Upon review, we find that the second attorney provided "meaningful representation," as he vigorously advocated for respondent at trial, filed various motions, engaged in cross-examination, and made appropriate objections (People v Baldi, 54 NY2d 137, 147 [1981]; see generally People v Garrow, 147 AD3d 1160, 1162 [2017]).[FN2] Likewise, we find no merit in respondent's contention that his request for substitute counsel pursuant to County Law article 18-B was improperly denied (see County Law § 722).
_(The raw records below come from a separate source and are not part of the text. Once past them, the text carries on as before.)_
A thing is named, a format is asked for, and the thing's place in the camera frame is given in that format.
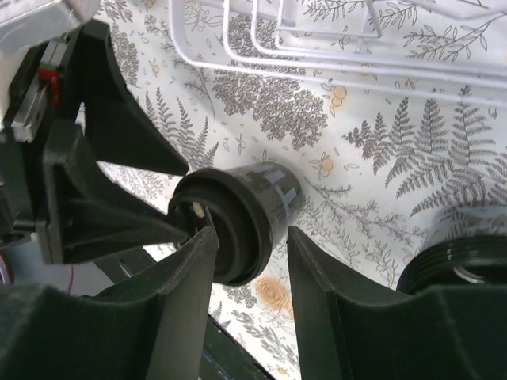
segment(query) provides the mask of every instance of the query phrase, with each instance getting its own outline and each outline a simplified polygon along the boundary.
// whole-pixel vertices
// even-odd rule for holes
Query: metal part
[[[23,62],[25,55],[24,52],[20,52],[0,58],[0,73],[2,73],[2,75],[0,75],[0,132],[4,129],[3,118],[10,105],[9,86],[13,81],[14,75],[16,75],[19,65]]]
[[[85,24],[100,0],[0,0],[0,58]]]
[[[47,105],[48,87],[40,84],[37,75],[32,80],[25,99],[11,124],[16,141],[31,143],[34,140]]]
[[[63,55],[67,49],[67,44],[63,43],[64,38],[49,41],[46,51],[40,60],[41,65],[57,67],[63,59]]]

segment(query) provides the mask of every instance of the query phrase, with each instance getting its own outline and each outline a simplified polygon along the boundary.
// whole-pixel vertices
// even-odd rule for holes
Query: fern leaf illustration
[[[419,169],[411,173],[400,185],[396,192],[396,198],[403,196],[417,188],[427,188],[435,185],[437,182],[443,183],[448,180],[453,171],[451,160],[443,158],[426,158],[422,159]]]
[[[392,143],[386,140],[389,134],[387,126],[383,121],[381,113],[377,114],[375,119],[375,128],[373,130],[375,140],[372,140],[375,148],[373,150],[373,173],[377,174],[381,168],[389,163],[391,157],[395,154],[395,148]]]
[[[507,183],[507,153],[500,153],[499,157],[494,159],[494,163],[486,168],[486,171],[496,181]]]
[[[394,144],[404,145],[412,142],[414,126],[409,124],[409,98],[404,97],[396,110],[395,121],[389,132],[389,137]]]
[[[328,188],[324,184],[313,185],[309,180],[307,180],[307,182],[314,186],[315,190],[329,197],[341,198],[348,196],[349,193],[354,189],[351,185],[348,185],[347,187],[340,186],[338,188]]]
[[[151,120],[151,122],[158,127],[158,116],[155,112],[155,108],[153,106],[153,103],[151,102],[150,96],[148,95],[148,92],[144,94],[144,102],[146,104],[146,114],[148,118]]]
[[[424,157],[420,152],[408,146],[402,147],[396,154],[396,161],[386,177],[386,187],[393,181],[397,176],[408,172],[411,169],[420,167],[421,160]]]
[[[183,104],[179,98],[176,98],[178,108],[180,109],[180,127],[177,129],[175,139],[177,145],[183,150],[183,155],[189,161],[192,156],[189,157],[185,154],[187,146],[192,146],[195,142],[195,133],[192,131],[193,124],[190,123],[189,114],[185,111]]]
[[[157,88],[156,91],[157,97],[157,113],[158,113],[158,130],[166,138],[166,140],[172,141],[177,134],[177,128],[173,127],[176,124],[175,121],[172,121],[170,118],[173,117],[173,114],[170,113],[169,107],[167,107],[167,103],[164,101],[164,97],[162,95],[162,91],[160,87]]]
[[[215,318],[216,321],[219,321],[220,316],[222,315],[222,301],[220,301],[216,309],[213,310],[210,314]]]
[[[459,95],[467,97],[471,95],[471,87],[465,86],[461,89]],[[487,156],[497,155],[488,145],[494,145],[492,139],[481,139],[475,137],[485,131],[491,131],[492,128],[484,124],[486,117],[478,114],[480,109],[465,101],[460,101],[455,108],[455,123],[452,124],[454,138],[451,140],[451,146],[448,150],[449,156],[461,165],[489,165],[484,159]]]
[[[442,131],[444,125],[444,117],[440,115],[438,102],[435,99],[426,100],[421,127],[415,136],[415,146],[427,153],[446,151],[448,140],[444,137],[448,131]]]
[[[219,149],[219,142],[211,147],[202,157],[199,158],[199,169],[209,168],[215,162],[216,151]]]
[[[437,207],[483,204],[485,198],[486,185],[483,175],[468,169],[457,169],[444,186],[414,207],[410,217],[421,211]]]
[[[193,144],[194,154],[196,156],[206,151],[206,142],[208,141],[208,118],[204,120],[203,130],[197,136],[196,141]]]
[[[507,204],[507,187],[504,184],[494,184],[486,198],[491,203]]]
[[[368,160],[373,157],[375,153],[375,145],[376,141],[374,140],[374,135],[372,132],[372,128],[369,126],[368,122],[365,120],[361,124],[361,136],[362,136],[362,146],[363,146],[363,159]]]
[[[372,139],[372,128],[369,126],[368,121],[364,120],[361,124],[361,129],[355,127],[352,132],[343,135],[342,138],[349,144],[354,144],[356,148],[361,148],[366,140]]]

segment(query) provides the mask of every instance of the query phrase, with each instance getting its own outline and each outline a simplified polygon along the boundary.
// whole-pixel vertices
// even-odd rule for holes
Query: white metal wire
[[[410,77],[421,78],[430,81],[469,84],[481,88],[497,90],[507,90],[507,67],[494,64],[477,63],[459,63],[459,62],[441,62],[438,60],[427,61],[421,59],[406,58],[398,55],[379,55],[365,54],[364,42],[379,40],[383,37],[382,28],[379,23],[378,10],[375,4],[385,0],[365,0],[363,22],[358,32],[344,33],[337,32],[335,29],[325,30],[322,28],[300,28],[298,22],[288,20],[284,16],[287,6],[295,3],[295,0],[280,0],[278,14],[263,13],[259,10],[259,0],[253,0],[253,4],[239,4],[231,0],[197,0],[201,4],[214,6],[223,9],[223,48],[229,59],[235,62],[234,65],[225,65],[223,63],[201,62],[187,46],[184,26],[184,6],[181,0],[170,0],[170,31],[173,38],[174,47],[178,54],[189,64],[197,67],[207,67],[213,70],[235,70],[244,74],[270,75],[282,78],[291,78],[304,80],[305,82],[328,83],[332,86],[343,85],[362,89],[380,90],[387,93],[397,93],[405,95],[417,95],[421,97],[435,97],[447,101],[459,101],[458,95],[450,93],[435,93],[425,89],[400,89],[393,88],[392,85],[382,83],[364,82],[357,80],[357,74],[374,74],[382,78],[388,77]],[[453,17],[456,19],[470,20],[473,18],[485,17],[488,15],[503,13],[507,11],[507,2],[502,7],[495,9],[485,9],[484,7],[471,7],[474,12],[449,10],[448,7],[440,6],[432,2],[421,0],[406,0],[416,6],[430,10],[432,13]],[[254,47],[260,53],[259,56],[240,56],[230,45],[229,29],[231,13],[244,13],[251,15],[250,35]],[[257,39],[257,22],[261,19],[275,21],[275,47],[268,49],[261,46]],[[280,39],[282,33],[290,32],[311,32],[315,35],[326,36],[350,36],[356,37],[357,42],[354,51],[333,51],[308,47],[296,47],[287,44],[282,45]],[[255,67],[268,67],[266,70],[258,70]],[[314,69],[325,76],[303,76],[298,74],[289,74],[287,70],[277,70],[277,67]],[[494,91],[487,96],[467,97],[468,101],[478,104],[507,106],[507,91],[502,91],[498,96]]]

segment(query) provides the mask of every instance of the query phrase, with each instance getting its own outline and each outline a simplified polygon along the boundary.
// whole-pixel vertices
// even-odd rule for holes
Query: black jar lid
[[[259,276],[272,244],[268,219],[250,190],[225,172],[202,169],[180,181],[169,203],[168,215],[182,221],[190,237],[202,228],[196,205],[200,223],[213,225],[219,238],[213,281],[240,286]]]
[[[409,295],[435,284],[507,283],[507,237],[460,237],[419,253],[403,270],[397,290]]]

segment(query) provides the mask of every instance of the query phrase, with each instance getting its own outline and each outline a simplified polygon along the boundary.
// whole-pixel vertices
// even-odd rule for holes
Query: fern pattern
[[[145,106],[147,115],[170,143],[172,143],[180,154],[188,161],[192,170],[198,170],[213,166],[219,142],[207,148],[208,144],[208,118],[204,120],[202,130],[196,135],[194,124],[189,114],[181,103],[176,99],[180,115],[179,123],[173,120],[173,113],[170,112],[160,87],[156,90],[156,109],[148,93],[145,94]]]
[[[463,87],[459,95],[466,99],[471,95],[471,88]],[[426,100],[417,130],[410,123],[408,108],[409,99],[405,97],[395,112],[389,133],[379,113],[373,130],[365,120],[360,129],[356,127],[342,137],[362,149],[364,160],[373,158],[375,175],[395,156],[385,186],[402,177],[396,199],[417,190],[436,189],[416,204],[410,216],[438,207],[498,201],[498,195],[487,190],[485,179],[505,178],[507,155],[497,157],[498,153],[490,149],[495,141],[482,137],[492,128],[486,125],[480,108],[460,101],[454,108],[449,138],[437,100]]]
In this regard, Mental Hygiene Law § 10.06 (c) provides that "[t]he court shall appoint [MHLS] if possible." Finally, respondent's contention that Supreme Court erred in declining to permit him to proceed pro se is not preserved for our review. Respondent withdrew his request prior to the appointment of the second attorney and did not renew it thereafter.
McCarthy, Egan Jr., Devine and Clark, JJ., concur. Ordered that the order is affirmed, without costs.